Borrower advocates, consumer bankruptcy lawyers and law professors who have been critical of the difficulties borrowers face took a cautiously optimistic stance on the policy changes.

“The new guidance has the potential to provide a meaningful avenue for relief, but its effectiveness will depend on how it is implemented by the Departments of Education and Justice,” said John Rao, staff attorney at the National Consumer Law Center.

Discharging student debt has become increasingly challenging over the past four decades — and differing standards across the country mean a debtor’s outcome can vary based on where he or she lives.

Before 1976, student loans were wiped away in bankruptcy, just like any other form of consumer debt.
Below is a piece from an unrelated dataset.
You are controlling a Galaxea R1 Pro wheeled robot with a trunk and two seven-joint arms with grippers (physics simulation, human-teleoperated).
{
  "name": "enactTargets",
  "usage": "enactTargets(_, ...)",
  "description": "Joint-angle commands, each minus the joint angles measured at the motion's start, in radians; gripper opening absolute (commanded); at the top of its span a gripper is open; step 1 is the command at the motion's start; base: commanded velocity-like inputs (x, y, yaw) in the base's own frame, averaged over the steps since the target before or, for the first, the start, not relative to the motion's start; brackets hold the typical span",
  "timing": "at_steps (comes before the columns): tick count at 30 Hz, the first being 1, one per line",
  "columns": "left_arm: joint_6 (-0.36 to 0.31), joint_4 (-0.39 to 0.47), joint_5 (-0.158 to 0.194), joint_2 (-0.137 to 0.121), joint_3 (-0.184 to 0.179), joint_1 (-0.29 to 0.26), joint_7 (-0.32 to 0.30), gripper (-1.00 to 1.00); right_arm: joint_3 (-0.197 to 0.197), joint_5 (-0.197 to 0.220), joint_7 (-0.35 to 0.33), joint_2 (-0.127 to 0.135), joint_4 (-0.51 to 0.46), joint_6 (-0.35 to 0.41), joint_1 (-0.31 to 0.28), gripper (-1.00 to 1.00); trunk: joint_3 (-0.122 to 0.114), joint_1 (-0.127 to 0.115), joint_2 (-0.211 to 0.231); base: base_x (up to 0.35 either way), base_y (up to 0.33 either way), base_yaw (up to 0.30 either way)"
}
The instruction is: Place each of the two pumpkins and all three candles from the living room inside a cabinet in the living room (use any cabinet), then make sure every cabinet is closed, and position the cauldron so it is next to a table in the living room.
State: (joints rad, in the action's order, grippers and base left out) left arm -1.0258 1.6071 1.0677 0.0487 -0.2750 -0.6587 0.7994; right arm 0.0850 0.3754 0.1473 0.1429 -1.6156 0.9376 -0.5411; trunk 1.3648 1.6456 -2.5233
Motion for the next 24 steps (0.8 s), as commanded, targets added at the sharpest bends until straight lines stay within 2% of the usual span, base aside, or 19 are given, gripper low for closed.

But some lawmakers were concerned that professionals with expensive degrees and high earning potential could game the system, so they tightened the rules: Borrowers could no longer receive a discharge within five years of when they had to start making loan payments, unless they could show that the debt posed an “undue hardship.”

The undue hardship standard isn’t defined in the bankruptcy code, so courts developed their own definition — and the code is interpreted differently between jurisdictions.
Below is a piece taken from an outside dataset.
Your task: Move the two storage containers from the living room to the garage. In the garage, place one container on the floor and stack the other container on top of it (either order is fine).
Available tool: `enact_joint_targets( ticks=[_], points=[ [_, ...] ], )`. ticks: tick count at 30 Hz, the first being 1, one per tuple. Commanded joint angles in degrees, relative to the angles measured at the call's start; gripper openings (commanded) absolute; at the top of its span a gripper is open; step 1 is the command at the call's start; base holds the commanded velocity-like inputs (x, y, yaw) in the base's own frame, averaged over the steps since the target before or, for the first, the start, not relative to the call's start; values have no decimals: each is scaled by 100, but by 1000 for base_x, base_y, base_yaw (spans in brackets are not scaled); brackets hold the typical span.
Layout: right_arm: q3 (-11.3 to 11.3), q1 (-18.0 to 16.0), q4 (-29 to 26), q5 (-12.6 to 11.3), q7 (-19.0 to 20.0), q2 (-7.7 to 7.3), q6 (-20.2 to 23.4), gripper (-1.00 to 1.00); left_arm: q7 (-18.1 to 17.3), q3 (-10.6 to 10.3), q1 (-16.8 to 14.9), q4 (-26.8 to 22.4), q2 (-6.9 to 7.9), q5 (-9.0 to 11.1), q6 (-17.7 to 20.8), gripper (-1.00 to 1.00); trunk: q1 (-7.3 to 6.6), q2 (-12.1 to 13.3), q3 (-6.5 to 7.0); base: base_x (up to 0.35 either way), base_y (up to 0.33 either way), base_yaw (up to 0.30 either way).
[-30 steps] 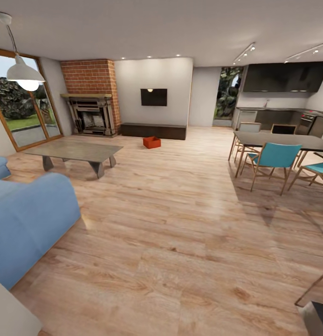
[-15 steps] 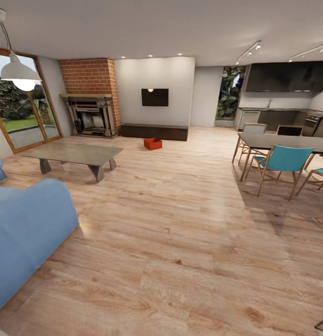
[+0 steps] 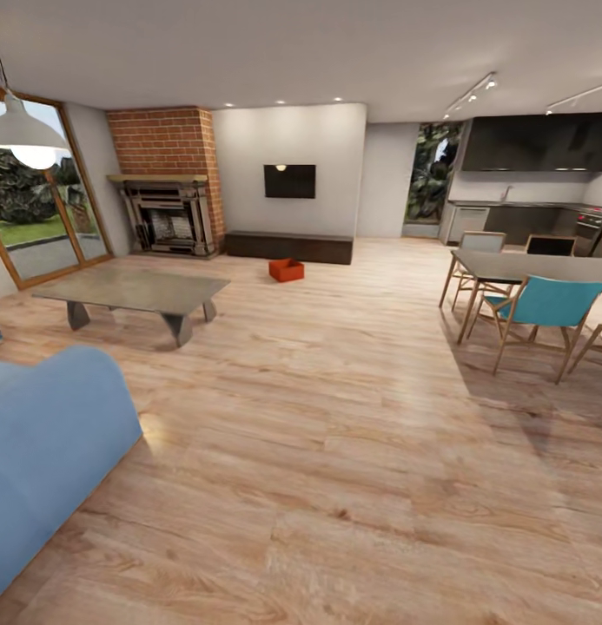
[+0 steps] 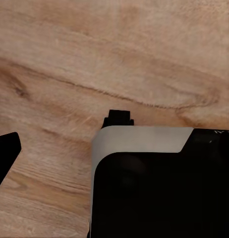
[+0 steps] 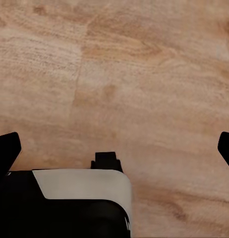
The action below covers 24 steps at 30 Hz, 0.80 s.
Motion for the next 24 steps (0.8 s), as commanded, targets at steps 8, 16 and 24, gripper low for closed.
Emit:
enact_joint_targets(
  ticks=[8, 16, 24],
  points=[
    [37, -8, 18, -35, -10, 0, -33, 100, 0, -34, -9, 22, -1, 59, -35, 100, 4, -3, -6, 340, 100, -169],
    [37, -8, 18, -35, -11, 1, -32, 100, 1, -34, -9, 22, -1, 59, -35, 100, 4, -3, -6, 339, 100, -13],
    [37, -8, 18, -35, -12, 1, -32, 100, 0, -34, -9, 22, -1, 59, -35, 100, 4, -3, -6, 339, 100, 0]
  ],
)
In some, judges can consider the “totality of the circumstances” in their decision. But most of the country uses a stricter interpretation, called the Brunner test.

It was named for Marie Brunner, who filed for a discharge of her debt less than a year after she had completed a master’s degree. The case created a three-prong test: Can debtors maintain a minimal standard of living based on their income and expenses while repaying the debt? Have they made a good-faith effort to repay the loans? And is their situation likely to persist for a significant part of the repayment period?

Some courts take the test a step further, and require borrowers to demonstrate a “certainty of hopelessness.

Today, every debtor must meet some version of the undue hardship standard. In decades past, meeting the standard was required only if you tried to discharge your debt in fewer than five years. But, over time, that window was eliminated, making everyone subject to the standard.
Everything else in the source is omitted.